Extract all of the data and reproduce it precisely.

Segment Open

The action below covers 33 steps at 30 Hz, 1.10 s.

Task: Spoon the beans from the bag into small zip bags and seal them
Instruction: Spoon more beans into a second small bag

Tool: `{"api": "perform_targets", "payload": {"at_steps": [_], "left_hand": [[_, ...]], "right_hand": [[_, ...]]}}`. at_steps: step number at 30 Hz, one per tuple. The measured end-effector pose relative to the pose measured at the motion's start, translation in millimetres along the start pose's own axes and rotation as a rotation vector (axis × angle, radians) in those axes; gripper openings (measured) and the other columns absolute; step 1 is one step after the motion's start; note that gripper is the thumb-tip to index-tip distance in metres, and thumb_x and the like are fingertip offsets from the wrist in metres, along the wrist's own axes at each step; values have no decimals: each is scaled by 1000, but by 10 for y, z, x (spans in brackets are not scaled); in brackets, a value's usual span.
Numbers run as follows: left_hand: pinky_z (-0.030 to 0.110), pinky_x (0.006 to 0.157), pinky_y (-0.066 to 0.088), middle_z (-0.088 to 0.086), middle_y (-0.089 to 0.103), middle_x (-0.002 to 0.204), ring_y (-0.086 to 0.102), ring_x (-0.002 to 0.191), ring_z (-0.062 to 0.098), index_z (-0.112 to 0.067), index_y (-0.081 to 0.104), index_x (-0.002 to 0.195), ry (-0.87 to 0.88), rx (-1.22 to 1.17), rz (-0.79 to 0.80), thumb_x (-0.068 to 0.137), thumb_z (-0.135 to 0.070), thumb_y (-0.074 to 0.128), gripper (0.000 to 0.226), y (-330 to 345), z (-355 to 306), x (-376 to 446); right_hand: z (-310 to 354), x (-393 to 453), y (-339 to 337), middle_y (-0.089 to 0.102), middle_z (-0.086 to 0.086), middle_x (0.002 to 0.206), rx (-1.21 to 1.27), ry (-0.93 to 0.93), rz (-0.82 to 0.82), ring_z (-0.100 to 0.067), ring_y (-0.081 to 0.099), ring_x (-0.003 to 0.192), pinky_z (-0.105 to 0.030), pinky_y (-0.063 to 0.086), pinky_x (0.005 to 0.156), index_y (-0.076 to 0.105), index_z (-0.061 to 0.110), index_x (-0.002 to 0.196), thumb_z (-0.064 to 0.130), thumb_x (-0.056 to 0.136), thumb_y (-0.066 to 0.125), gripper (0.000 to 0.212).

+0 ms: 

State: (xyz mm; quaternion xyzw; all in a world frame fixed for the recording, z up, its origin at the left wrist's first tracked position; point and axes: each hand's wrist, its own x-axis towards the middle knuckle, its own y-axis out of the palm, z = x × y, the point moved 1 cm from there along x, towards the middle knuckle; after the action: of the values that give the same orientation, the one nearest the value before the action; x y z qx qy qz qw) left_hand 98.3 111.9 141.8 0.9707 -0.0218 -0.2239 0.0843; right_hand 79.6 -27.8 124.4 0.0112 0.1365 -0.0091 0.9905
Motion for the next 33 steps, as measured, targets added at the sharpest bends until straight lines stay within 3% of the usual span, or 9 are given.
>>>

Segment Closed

» **Output for this task**
The action below covers 33 steps at 30 Hz, 1.10 s.

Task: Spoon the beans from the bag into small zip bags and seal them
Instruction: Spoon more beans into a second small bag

Tool: `{"api": "perform_targets", "payload": {"at_steps": [_], "left_hand": [[_, ...]], "right_hand": [[_, ...]]}}`. at_steps: step number at 30 Hz, one per tuple. The measured end-effector pose relative to the pose measured at the motion's start, translation in millimetres along the start pose's own axes and rotation as a rotation vector (axis × angle, radians) in those axes; gripper openings (measured) and the other columns absolute; step 1 is one step after the motion's start; note that gripper is the thumb-tip to index-tip distance in metres, and thumb_x and the like are fingertip offsets from the wrist in metres, along the wrist's own axes at each step; values have no decimals: each is scaled by 1000, but by 10 for y, z, x (spans in brackets are not scaled); in brackets, a value's usual span.
Numbers run as follows: left_hand: pinky_z (-0.030 to 0.110), pinky_x (0.006 to 0.157), pinky_y (-0.066 to 0.088), middle_z (-0.088 to 0.086), middle_y (-0.089 to 0.103), middle_x (-0.002 to 0.204), ring_y (-0.086 to 0.102), ring_x (-0.002 to 0.191), ring_z (-0.062 to 0.098), index_z (-0.112 to 0.067), index_y (-0.081 to 0.104), index_x (-0.002 to 0.195), ry (-0.87 to 0.88), rx (-1.22 to 1.17), rz (-0.79 to 0.80), thumb_x (-0.068 to 0.137), thumb_z (-0.135 to 0.070), thumb_y (-0.074 to 0.128), gripper (0.000 to 0.226), y (-330 to 345), z (-355 to 306), x (-376 to 446); right_hand: z (-310 to 354), x (-393 to 453), y (-339 to 337), middle_y (-0.089 to 0.102), middle_z (-0.086 to 0.086), middle_x (0.002 to 0.206), rx (-1.21 to 1.27), ry (-0.93 to 0.93), rz (-0.82 to 0.82), ring_z (-0.100 to 0.067), ring_y (-0.081 to 0.099), ring_x (-0.003 to 0.192), pinky_z (-0.105 to 0.030), pinky_y (-0.063 to 0.086), pinky_x (0.005 to 0.156), index_y (-0.076 to 0.105), index_z (-0.061 to 0.110), index_x (-0.002 to 0.196), thumb_z (-0.064 to 0.130), thumb_x (-0.056 to 0.136), thumb_y (-0.066 to 0.125), gripper (0.000 to 0.212).

+0 ms: 

State: (xyz mm; quaternion xyzw; all in a world frame fixed for the recording, z up, its origin at the left wrist's first tracked position; point and axes: each hand's wrist, its own x-axis towards the middle knuckle, its own y-axis out of the palm, z = x × y, the point moved 1 cm from there along x, towards the middle knuckle; after the action: of the values that give the same orientation, the one nearest the value before the action; x y z qx qy qz qw) left_hand 98.3 111.9 141.8 0.9707 -0.0218 -0.2239 0.0843; right_hand 79.6 -27.8 124.4 0.0112 0.1365 -0.0091 0.9905
Motion for the next 33 steps, as measured, targets added at the sharpest bends until straight lines stay within 3% of the usual span, or 9 are given.
>>>

This answer has now been given in full.